In this week’s Torah portion Shmini, sadly, a tragedy occurred when two of Aarons sons, Nadav and Avihu, brought “strange fire, which [G-d] had not commanded them and they died.

There then follow two exchanged between Moses and Aaron, one peaceful, the other angry.

The first: Moses, comforts his brother by telling him how holy and special his children were. “They did not die, because they were sinners; they died because they were so holy. Too holy and transcendent for our world.”  But Aaron remains silent. He does not agree; he does not even disagree. He is just silent.

In the second exchange, Moses is concerned that Aaron’s personal grief does not destroy the momentum and significance of the day. It is as if Moses had said to Aaron: “My brother, I know you are in a state of grief. But you are not just a private person. You are also the High Priest. The people need you to perform your duties, whatever your inner feelings. In war, people fall. But the march continues..”
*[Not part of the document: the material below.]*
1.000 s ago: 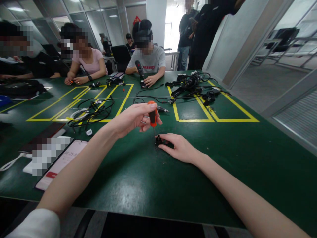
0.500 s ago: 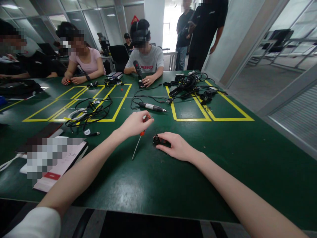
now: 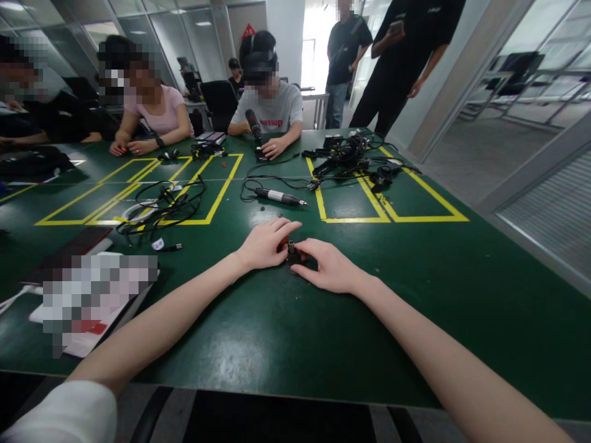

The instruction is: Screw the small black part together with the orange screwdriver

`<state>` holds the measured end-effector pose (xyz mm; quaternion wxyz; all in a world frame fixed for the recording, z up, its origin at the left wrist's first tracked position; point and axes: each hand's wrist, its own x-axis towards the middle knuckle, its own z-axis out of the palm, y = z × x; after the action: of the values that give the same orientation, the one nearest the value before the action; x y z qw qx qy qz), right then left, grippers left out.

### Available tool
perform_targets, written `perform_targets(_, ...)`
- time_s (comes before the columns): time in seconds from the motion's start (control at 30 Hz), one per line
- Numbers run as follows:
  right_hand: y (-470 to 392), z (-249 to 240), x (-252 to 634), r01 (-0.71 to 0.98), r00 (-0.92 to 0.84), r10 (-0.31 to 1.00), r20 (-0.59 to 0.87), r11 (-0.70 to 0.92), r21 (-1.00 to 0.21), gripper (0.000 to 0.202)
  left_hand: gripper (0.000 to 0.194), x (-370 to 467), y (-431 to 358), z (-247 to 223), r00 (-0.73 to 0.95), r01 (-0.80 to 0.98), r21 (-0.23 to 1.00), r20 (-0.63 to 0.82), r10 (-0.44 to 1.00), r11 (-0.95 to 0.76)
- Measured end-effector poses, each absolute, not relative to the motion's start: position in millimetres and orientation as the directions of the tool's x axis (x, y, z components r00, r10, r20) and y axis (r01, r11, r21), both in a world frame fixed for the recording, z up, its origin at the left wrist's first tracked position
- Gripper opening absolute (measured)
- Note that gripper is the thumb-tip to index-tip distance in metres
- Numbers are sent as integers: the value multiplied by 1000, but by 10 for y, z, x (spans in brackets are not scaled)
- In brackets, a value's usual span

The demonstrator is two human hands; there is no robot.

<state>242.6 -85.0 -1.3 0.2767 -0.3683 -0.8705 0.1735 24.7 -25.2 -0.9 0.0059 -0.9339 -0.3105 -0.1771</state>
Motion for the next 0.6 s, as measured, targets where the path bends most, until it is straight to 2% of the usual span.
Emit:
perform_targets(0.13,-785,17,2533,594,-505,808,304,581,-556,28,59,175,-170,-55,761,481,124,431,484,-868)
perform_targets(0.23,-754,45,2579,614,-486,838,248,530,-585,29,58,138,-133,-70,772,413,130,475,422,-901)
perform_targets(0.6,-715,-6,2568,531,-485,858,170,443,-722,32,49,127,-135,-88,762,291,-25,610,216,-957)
These are words of truth, not of kindness.

Aaron replies: “After what happened to me today, would G-d have been pleased if I had eaten the sin offering today?” Aaron was saying : Would G-d really be pleased if I lose my humanity for the sake of my obligations as High Priest? Does G-d want me to go on with “business as usual” as though my two sons were not taken from me today?

This time, Moses is silent. Aaron is right, and Moses knows it. Moses, the paradigm of Truth, concedes to Aaron, the paradigm of kindness. Aaron was correct in burning rather than easting the sacrifice.

In these two exchanges, the Torah paints  the profiles of Moses and Aaron. Both were giants, but their approach to life varied.

A verse in Psalms reads: “Kindness and truth have met; justice and peace have kissed".  Justice is Moses; peace is Aaron‫.

Moses embodied truth and justice; Aaron personified kindness and peace. These are two very different, often opposite, qualities. Truth is resolutely objective, while benevolence is gloriously subjective. Peace advocates compromise, which is anathema to truth. Truth speaks in the name of absolute values, while kindness is always relative to what a person needs at this very moment.

“Truth hurts;” kindness never hurts, at least not in the short term. Truth by definition is often brutal, honest, it does not change its position because of sensitivities and circumstances. Kindness by definition is all about relating to the sensitivities and circumstance at hand, and accommodating a person in a particular situation.

“Do you want me to tell you the truth, or do you want me to be nice?” Are you ready to hear the truth, or are you only ready for kind words?

Moses’ message is that life is not only about pleasure, it is also about duties.

Life is not only about telling G-d how great our problems are, but also about telling our problems how great G-d is.

Aaron, in contrast, tells us that truth cannot uproot kindness.

Religion cannot replace or even repress human emotion. We are human, and death hurts. It hurts beyond words. It sometimes hurts beyond any possible expression.

G-d would be unhappy if we lose that human touch, for what G-d ultimately wants is human holiness not angelic  holiness.

This is the mission of our people.  We  can never lose faith in G-d, and we never allow that faith to anaesthetize our human vulnerability.